The Rangers visit Citi Field from Aug. 28-30.

When healthy, deGrom is perhaps baseball’s most dominant pitcher. His 2.52 career ERA ranks third in the expansion era (since 1961) behind Los Angeles Dodgers lefty Clayton Kershaw (2.48) and Hall of Famer Sandy Koufax (2.19) among those with at least 200 starts.

The right-hander is 4-1 with a 2.90 ERA in five career postseason starts, including a win over San Diego in the wild-card round this year that extended the Mets’ season. New York was eliminated the next night.

A four-time All-Star and the 2014 NL Rookie of the Year, deGrom was a ninth-round draft pick by the Mets in 2010 out of Stetson, where he played shortstop before moving to the mound. He was slowed by Tommy John surgery early in his career and didn’t reach the majors until age 26.

Once he arrived, though, he blossomed. He helped the Mets reach the 2015 World Series and earn a 2016 playoff berth before winning consecutive NL Cy Young Awards in 2018 and 2019.

But injuries to his elbow, forearm and shoulder blade have limited him to 26 starts over the past two seasons. He compiled a career-low 1.08 ERA over 92 innings in 2021, but did not pitch after July 7 that year because of arm trouble.

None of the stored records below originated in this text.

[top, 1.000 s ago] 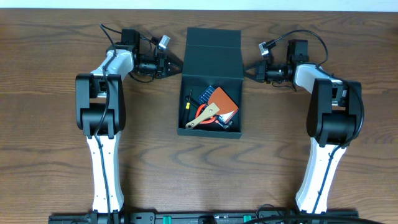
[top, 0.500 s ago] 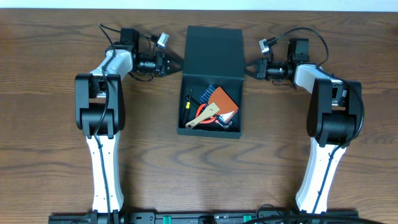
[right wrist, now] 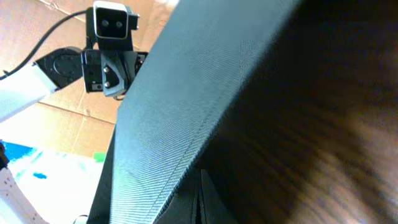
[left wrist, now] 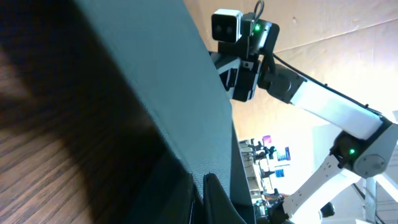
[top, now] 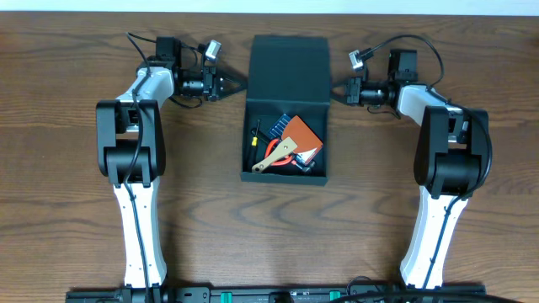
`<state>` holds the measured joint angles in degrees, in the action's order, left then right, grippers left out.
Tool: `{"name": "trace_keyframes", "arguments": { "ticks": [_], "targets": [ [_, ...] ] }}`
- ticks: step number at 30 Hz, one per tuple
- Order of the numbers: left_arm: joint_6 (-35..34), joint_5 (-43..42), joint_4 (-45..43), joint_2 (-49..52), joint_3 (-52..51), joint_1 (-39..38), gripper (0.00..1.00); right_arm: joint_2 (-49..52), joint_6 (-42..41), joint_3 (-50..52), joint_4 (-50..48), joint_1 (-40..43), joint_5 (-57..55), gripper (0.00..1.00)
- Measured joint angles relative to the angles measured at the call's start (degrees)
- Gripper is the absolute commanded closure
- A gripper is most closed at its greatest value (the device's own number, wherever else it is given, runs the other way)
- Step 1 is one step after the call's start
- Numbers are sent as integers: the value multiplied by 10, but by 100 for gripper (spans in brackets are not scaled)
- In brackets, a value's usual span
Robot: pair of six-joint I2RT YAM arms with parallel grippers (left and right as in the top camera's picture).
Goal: Pack container
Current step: 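Push the lid edges with both grippers, tilting the lid forward, then continue pushing the lid down with both grippers until it closes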
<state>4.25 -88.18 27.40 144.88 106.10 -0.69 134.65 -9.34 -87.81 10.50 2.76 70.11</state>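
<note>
The dark box (top: 284, 172) stands open in the overhead view, holding an orange-red pad (top: 304, 135), a wooden-handled tool (top: 274, 159) and small blue and yellow items. Its lid (top: 288, 67) is raised behind it. My left gripper (top: 238, 84) is shut, tips tucked under the lid's left edge. My right gripper (top: 337, 86) is shut under the right edge. The left wrist view shows the lid (left wrist: 168, 93) slanting over the left gripper (left wrist: 200, 200). Seen from the right wrist, the lid (right wrist: 180, 112) slopes over the right gripper (right wrist: 200, 196).
Brown wooden table (top: 76, 185) all round the box. Each arm's white links reach back to the front edge, the left arm (top: 135, 210) and the right arm (top: 438, 210). Cables loop at both wrists near the table's far edge.
Both grippers have shifted a little toward the table's far edge. The lid tilts more steeply over them in both wrist views. The box and its contents stay put.
At first the lid lay back behind the box, its fold line showing, with both shut grippers at its side edges. Over the following moments the lid stood higher on the fingertips, and now it is steeper still.
</note>
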Motion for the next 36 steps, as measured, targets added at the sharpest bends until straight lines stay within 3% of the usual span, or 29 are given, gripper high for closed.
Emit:
{"name": "trace_keyframes", "arguments": {
  "ticks": [36],
  "targets": [
    [-30,-15,-23,-25,0,6,94,0,-8,-95,10,-21,61,99]
  ]
}}
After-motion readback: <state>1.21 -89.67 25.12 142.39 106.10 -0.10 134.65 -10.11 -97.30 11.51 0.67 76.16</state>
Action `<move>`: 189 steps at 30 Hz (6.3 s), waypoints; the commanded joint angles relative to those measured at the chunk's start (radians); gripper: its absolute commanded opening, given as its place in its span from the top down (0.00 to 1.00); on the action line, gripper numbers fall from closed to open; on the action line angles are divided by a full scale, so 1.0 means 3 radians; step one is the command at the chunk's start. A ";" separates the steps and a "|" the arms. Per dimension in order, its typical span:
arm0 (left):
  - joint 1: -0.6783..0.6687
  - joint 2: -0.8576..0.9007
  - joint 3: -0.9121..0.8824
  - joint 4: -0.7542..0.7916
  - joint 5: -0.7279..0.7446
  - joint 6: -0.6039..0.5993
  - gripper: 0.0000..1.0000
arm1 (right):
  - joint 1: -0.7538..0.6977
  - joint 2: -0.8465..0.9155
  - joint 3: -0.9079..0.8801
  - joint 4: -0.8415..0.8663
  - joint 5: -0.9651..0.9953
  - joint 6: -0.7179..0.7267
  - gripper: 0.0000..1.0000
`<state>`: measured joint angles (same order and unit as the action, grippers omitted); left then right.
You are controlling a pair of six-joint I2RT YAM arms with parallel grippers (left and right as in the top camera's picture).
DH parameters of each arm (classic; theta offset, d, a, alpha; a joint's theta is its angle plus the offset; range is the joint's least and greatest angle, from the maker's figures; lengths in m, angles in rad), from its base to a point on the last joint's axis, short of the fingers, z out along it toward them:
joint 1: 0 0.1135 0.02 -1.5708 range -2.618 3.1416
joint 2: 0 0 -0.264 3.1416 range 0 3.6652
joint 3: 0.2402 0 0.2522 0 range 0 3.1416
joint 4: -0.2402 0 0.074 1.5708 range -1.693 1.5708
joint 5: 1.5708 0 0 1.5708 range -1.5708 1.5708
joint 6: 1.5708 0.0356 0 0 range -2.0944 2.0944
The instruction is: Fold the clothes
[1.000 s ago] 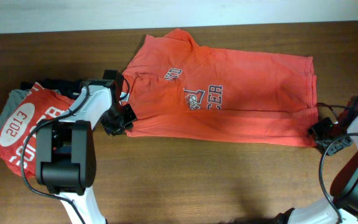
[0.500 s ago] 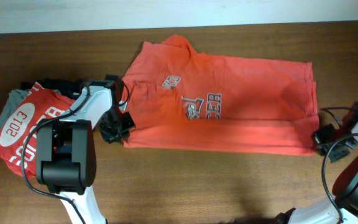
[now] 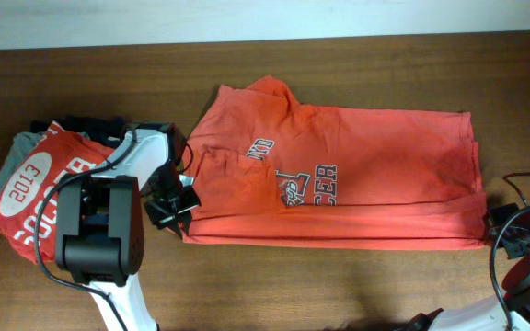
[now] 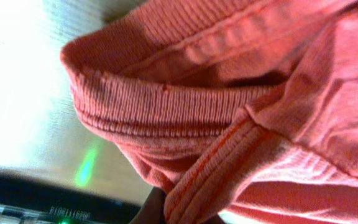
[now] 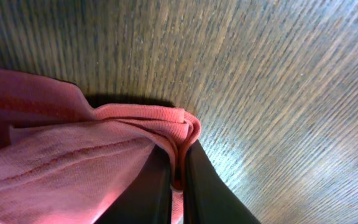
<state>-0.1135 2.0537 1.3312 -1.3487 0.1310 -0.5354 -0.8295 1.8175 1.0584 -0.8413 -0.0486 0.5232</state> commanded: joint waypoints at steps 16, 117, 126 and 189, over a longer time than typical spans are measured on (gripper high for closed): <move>-0.0487 0.0071 -0.0028 -0.0060 0.0098 -0.0109 0.90 | 0.0061 -0.0092 0.0064 -0.0186 0.0052 0.0056 0.73; -0.0179 0.1085 0.2838 0.1924 0.0949 0.2248 1.00 | 0.1172 -0.0577 0.1167 -0.0712 -0.2146 -0.1907 0.40; -0.0345 0.1074 0.2889 0.0557 0.0881 0.2417 1.00 | 0.1172 -0.0577 0.1167 -0.0633 -0.2141 -0.1906 0.40; -0.0710 0.1768 0.3283 0.1756 0.0450 0.2724 0.99 | 0.1172 -0.0577 0.1167 -0.0554 -0.2141 -0.1902 0.39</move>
<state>-0.3237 2.5706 2.2368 -0.8154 0.2550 0.2737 -0.4808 1.6611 1.3991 -1.0065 -0.6956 -0.0345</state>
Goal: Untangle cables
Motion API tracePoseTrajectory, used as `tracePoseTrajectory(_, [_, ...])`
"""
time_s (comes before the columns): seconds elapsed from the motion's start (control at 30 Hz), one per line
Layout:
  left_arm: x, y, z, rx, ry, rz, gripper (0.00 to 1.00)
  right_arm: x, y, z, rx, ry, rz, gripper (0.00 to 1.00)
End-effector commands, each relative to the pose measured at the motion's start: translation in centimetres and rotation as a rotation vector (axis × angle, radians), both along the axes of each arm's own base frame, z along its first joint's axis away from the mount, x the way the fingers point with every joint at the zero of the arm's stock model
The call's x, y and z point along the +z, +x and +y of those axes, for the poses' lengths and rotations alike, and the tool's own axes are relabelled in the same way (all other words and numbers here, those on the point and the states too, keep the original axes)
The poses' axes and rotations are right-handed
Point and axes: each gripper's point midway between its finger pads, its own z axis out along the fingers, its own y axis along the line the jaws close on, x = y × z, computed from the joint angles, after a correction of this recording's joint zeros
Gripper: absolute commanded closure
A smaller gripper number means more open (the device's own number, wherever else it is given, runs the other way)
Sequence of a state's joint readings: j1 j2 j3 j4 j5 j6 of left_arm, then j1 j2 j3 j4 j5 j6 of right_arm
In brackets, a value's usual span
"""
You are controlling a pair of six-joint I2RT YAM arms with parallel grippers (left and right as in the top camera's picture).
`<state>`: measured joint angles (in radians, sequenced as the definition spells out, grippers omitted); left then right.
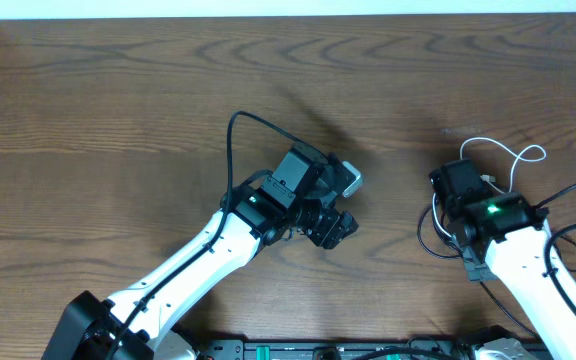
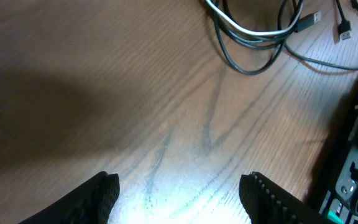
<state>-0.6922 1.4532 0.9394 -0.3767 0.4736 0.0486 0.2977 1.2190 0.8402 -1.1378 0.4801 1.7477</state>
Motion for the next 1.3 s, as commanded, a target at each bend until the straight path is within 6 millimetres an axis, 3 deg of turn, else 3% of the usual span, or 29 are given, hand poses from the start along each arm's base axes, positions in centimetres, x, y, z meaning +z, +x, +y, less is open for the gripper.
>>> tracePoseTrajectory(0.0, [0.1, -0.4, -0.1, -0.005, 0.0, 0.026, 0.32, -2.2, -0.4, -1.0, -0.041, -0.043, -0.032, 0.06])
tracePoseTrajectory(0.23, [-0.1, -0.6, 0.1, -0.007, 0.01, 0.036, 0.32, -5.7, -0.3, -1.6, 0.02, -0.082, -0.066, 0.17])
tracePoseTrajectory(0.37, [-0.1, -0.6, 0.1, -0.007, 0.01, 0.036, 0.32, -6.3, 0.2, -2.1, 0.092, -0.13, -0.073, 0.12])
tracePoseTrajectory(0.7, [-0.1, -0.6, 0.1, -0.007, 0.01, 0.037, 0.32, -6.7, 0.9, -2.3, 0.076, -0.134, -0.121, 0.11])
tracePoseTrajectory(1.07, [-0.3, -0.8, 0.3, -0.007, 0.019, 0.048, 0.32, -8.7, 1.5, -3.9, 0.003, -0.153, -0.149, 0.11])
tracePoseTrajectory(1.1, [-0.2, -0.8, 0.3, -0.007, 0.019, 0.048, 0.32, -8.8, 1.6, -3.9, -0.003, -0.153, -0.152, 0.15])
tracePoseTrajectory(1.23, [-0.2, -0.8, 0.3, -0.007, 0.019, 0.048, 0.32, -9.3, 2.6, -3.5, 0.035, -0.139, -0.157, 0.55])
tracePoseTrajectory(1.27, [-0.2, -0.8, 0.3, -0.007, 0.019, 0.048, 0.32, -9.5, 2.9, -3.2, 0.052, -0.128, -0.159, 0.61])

DeGrom is 82-57 with 1,607 strikeouts in 1,326 innings over nine big league seasons. He gets $30 million next year, $40 million in 2024 and 2025, $38 million in 2026 and $37 million in 2027. The deal includes a conditional option for 2028 with no guaranteed money.

The addition of deGrom gives the Rangers three proven starters along with Gray and Perez, who went 12-8 with a career-best 2.89 ERA in his return to the team that signed him as a teenager out of Venezuela. Young didn’t rule out the addition of another starter.

With several holes on their starting staff, the Mets have shown interest in free agents Justin Verlander and Carlos Rodon to pair with 38-year-old Max Scherzer atop the rotation.

Now, with deGrom gone, signing one of those two could become a much bigger priority.